[Start of Attachment]

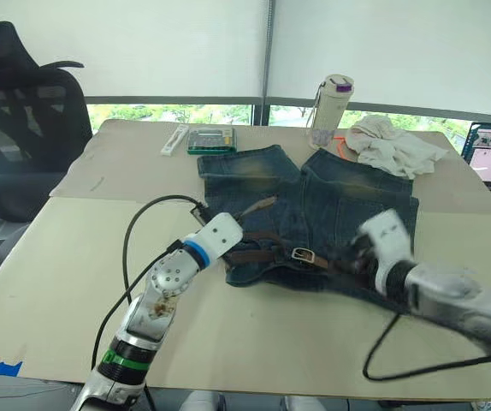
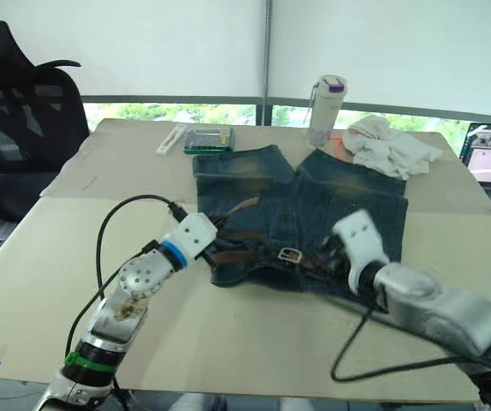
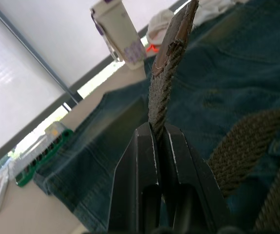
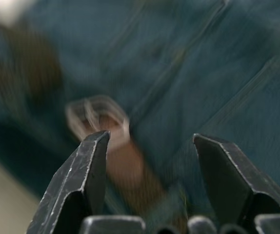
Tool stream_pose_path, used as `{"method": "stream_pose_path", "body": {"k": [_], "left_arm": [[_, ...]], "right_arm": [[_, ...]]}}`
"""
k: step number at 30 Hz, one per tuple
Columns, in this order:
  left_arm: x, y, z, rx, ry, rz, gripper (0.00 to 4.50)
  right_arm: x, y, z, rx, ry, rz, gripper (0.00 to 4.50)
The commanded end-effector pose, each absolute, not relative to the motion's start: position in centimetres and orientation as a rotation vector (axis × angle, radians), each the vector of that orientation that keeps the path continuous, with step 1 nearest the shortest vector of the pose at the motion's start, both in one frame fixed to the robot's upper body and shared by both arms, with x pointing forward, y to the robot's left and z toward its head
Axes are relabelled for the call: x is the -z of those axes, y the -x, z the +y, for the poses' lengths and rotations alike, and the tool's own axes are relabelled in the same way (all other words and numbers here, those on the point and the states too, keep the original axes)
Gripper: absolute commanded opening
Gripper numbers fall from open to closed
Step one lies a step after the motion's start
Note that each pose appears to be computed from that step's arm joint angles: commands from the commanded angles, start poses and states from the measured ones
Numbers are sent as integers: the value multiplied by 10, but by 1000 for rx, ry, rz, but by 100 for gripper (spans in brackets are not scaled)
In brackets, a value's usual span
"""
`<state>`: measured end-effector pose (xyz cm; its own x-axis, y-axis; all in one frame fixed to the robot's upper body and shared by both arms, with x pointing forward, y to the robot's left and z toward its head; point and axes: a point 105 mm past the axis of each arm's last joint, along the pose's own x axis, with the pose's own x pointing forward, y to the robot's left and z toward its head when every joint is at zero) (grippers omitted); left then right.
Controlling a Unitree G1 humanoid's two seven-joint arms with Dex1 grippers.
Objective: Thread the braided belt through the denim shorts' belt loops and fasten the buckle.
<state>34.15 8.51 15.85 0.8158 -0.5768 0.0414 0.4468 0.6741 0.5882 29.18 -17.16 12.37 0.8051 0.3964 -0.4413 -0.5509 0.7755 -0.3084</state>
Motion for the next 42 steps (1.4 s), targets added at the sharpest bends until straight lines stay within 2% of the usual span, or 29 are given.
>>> {"method": "stream_pose_path", "body": {"k": [1, 5, 11, 18, 31, 34, 40, 41, 42], "left_arm": [[-161, -338, 86, 609, -548, -241, 0], [-154, -333, 84, 660, -547, -229, 0], [-143, -334, 90, 702, -555, -177, 0], [-137, -337, 97, 725, -568, -155, 0], [-155, -330, 81, 787, -556, -210, 0], [-157, -329, 78, 801, -562, -218, 0], [-162, -332, 75, 803, -557, -217, 0], [-163, -332, 73, 805, -562, -214, 0], [-164, -333, 71, 806, -572, -211, 0]], "right_arm": [[-124, -291, -163, -603, 590, 289, 308], [-117, -295, -162, -609, 633, 278, 308], [-124, -305, -157, -580, 579, 229, 308], [-145, -294, -153, -648, 462, 202, 308], [-114, -312, -171, -521, 558, 263, 308], [-113, -314, -174, -506, 563, 261, 229], [-128, -311, -176, -472, 527, 218, 22], [-132, -311, -178, -452, 512, 202, 2], [-138, -312, -180, -430, 493, 178, 2]]}}
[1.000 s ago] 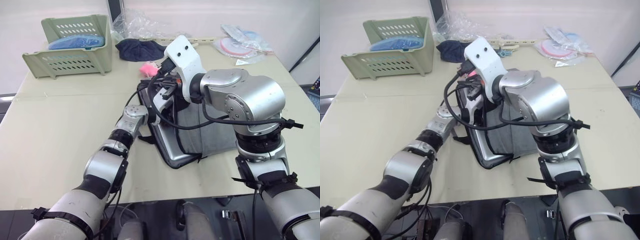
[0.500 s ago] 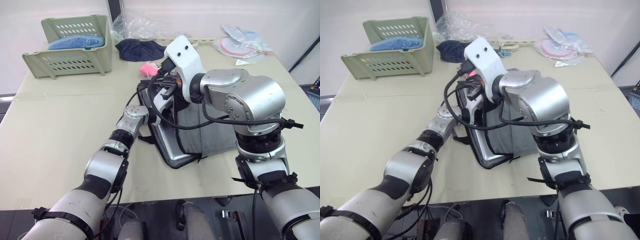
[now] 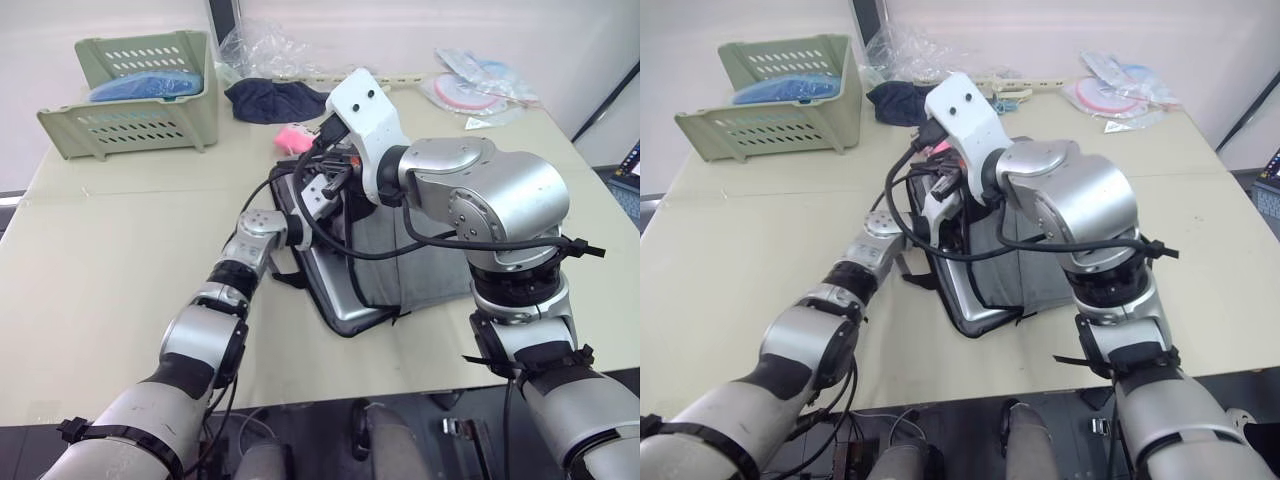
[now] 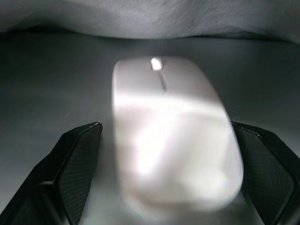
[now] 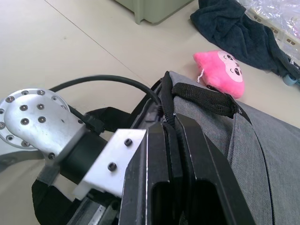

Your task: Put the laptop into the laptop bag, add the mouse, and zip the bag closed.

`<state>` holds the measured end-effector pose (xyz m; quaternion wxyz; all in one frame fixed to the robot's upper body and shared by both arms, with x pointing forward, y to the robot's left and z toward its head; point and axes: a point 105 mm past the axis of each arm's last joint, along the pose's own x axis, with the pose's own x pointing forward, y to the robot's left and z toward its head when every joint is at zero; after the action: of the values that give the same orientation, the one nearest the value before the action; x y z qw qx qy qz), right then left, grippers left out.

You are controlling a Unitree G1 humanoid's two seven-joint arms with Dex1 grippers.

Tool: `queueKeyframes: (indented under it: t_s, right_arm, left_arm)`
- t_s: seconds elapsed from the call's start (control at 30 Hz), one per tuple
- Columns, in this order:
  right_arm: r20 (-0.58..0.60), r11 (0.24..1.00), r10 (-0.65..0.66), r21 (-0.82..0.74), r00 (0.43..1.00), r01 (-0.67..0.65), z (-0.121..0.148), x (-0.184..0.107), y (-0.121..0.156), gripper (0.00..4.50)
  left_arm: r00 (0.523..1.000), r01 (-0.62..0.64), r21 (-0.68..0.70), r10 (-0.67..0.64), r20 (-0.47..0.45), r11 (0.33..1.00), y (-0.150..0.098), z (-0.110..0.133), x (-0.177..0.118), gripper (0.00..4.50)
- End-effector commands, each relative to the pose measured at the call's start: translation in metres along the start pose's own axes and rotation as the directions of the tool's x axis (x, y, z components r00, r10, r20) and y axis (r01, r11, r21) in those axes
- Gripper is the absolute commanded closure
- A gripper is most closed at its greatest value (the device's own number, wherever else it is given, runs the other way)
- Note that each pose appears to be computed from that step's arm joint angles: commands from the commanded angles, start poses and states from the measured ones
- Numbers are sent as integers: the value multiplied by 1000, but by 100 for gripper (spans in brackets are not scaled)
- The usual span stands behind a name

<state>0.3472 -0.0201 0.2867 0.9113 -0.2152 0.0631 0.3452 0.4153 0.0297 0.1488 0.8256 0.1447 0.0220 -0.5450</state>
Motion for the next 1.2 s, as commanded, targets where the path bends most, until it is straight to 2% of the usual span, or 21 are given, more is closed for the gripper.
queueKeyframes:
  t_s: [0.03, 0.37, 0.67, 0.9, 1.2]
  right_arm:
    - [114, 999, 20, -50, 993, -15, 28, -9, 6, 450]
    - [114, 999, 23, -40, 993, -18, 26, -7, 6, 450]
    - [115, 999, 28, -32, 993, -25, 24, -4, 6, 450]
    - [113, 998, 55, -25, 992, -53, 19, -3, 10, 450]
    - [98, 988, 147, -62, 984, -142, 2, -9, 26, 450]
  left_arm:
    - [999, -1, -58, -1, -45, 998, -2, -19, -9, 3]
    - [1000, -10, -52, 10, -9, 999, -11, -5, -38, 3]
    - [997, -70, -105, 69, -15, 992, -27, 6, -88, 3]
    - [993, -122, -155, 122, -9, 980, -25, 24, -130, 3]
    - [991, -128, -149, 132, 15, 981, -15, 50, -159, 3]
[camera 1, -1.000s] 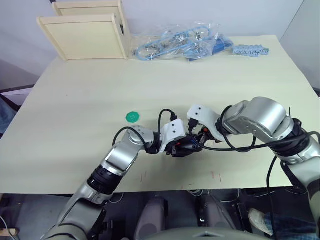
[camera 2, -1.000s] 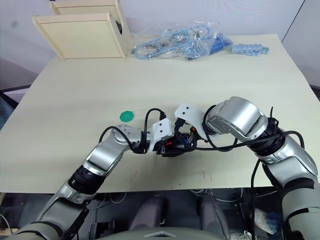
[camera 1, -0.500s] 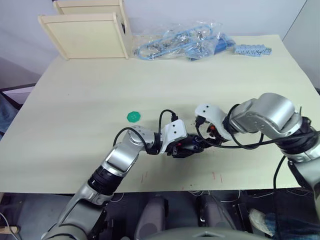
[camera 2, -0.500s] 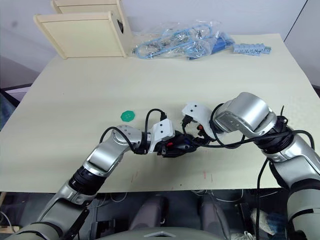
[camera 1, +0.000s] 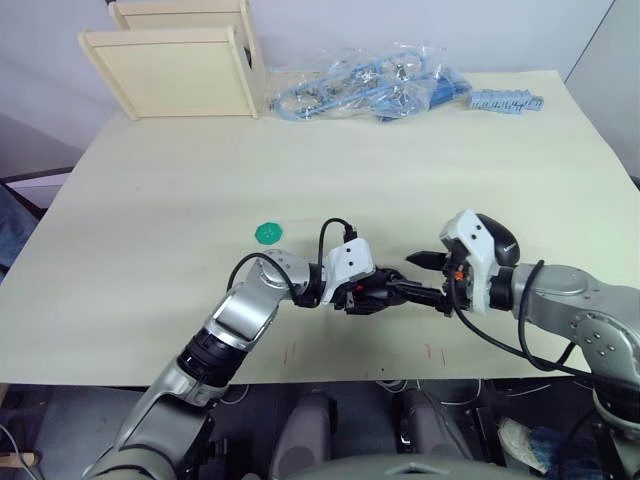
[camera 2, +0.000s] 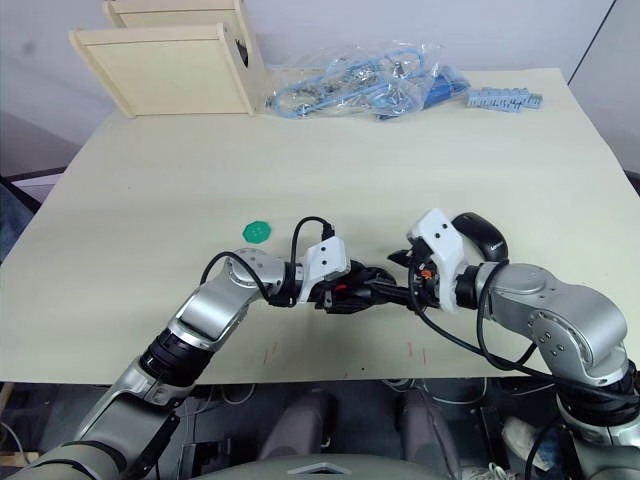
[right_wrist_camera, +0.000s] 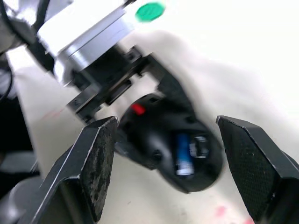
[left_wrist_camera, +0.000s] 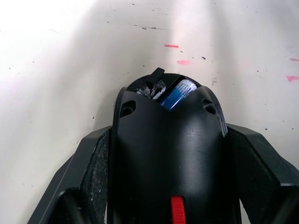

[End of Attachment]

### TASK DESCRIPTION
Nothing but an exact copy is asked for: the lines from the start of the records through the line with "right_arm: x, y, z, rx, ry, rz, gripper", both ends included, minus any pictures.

### RESPONSE TO THIS TASK
Tool stream_pose_path, used as `{"method": "stream_pose_path", "body": {"k": [_], "left_arm": [[_, ...]], "right_arm": [[_, ...]]}}`
"""
k: step number at 30 Hz, one per tuple
Columns, in this order:
  left_arm: x, y, z, rx, ry, rz, gripper (0.00 to 4.50)
  right_arm: x, y, z, rx, ry, rz, gripper (0.00 to 4.50)

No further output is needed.